**Aim of the task:**
Your task is to retype the lines from the opening of the material through the line that includes "Give the outline of the <item>right". Do not copy the pictures.

**Available data:**
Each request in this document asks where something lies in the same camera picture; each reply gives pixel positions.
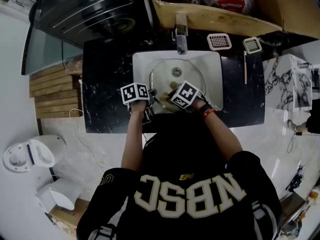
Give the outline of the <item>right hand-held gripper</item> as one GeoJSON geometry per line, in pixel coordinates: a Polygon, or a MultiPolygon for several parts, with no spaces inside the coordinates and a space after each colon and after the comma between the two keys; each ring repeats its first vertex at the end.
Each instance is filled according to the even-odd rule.
{"type": "Polygon", "coordinates": [[[177,90],[172,90],[167,99],[180,109],[191,109],[191,105],[195,98],[199,98],[204,102],[208,102],[204,94],[190,82],[184,80],[177,90]]]}

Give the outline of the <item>glass panel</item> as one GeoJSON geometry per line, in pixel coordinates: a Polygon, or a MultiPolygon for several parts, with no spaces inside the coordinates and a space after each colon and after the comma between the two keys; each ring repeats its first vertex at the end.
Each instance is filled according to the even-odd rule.
{"type": "Polygon", "coordinates": [[[61,64],[62,59],[73,58],[82,53],[81,48],[30,26],[22,54],[21,75],[32,75],[61,64]]]}

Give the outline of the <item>small cardboard box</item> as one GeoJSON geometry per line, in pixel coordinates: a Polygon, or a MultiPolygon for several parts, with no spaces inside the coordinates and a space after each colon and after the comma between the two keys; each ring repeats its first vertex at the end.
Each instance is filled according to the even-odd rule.
{"type": "Polygon", "coordinates": [[[59,229],[75,237],[77,225],[89,206],[89,201],[78,198],[75,201],[74,209],[68,210],[56,205],[49,213],[52,221],[59,229]]]}

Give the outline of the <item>black jersey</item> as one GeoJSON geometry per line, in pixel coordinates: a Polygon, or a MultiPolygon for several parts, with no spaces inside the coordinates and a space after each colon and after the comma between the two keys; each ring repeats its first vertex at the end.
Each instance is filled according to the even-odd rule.
{"type": "Polygon", "coordinates": [[[107,170],[76,240],[275,240],[282,208],[260,158],[227,162],[206,123],[142,143],[139,171],[107,170]]]}

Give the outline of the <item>white marble patterned cabinet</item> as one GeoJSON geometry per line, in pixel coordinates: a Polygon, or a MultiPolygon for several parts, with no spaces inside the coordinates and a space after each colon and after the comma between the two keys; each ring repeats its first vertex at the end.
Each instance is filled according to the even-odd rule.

**Solved problem:**
Each request in this document asks where something lies in the same camera picture; each reply gives pixel positions.
Give the outline of the <item>right hand-held gripper</item> as one GeoJSON geometry per line, in pixel coordinates: a Polygon, or a MultiPolygon for several parts, with no spaces inside the coordinates and a space after each colon and after the comma between the two keys; each ring repeats its first vertex at the end.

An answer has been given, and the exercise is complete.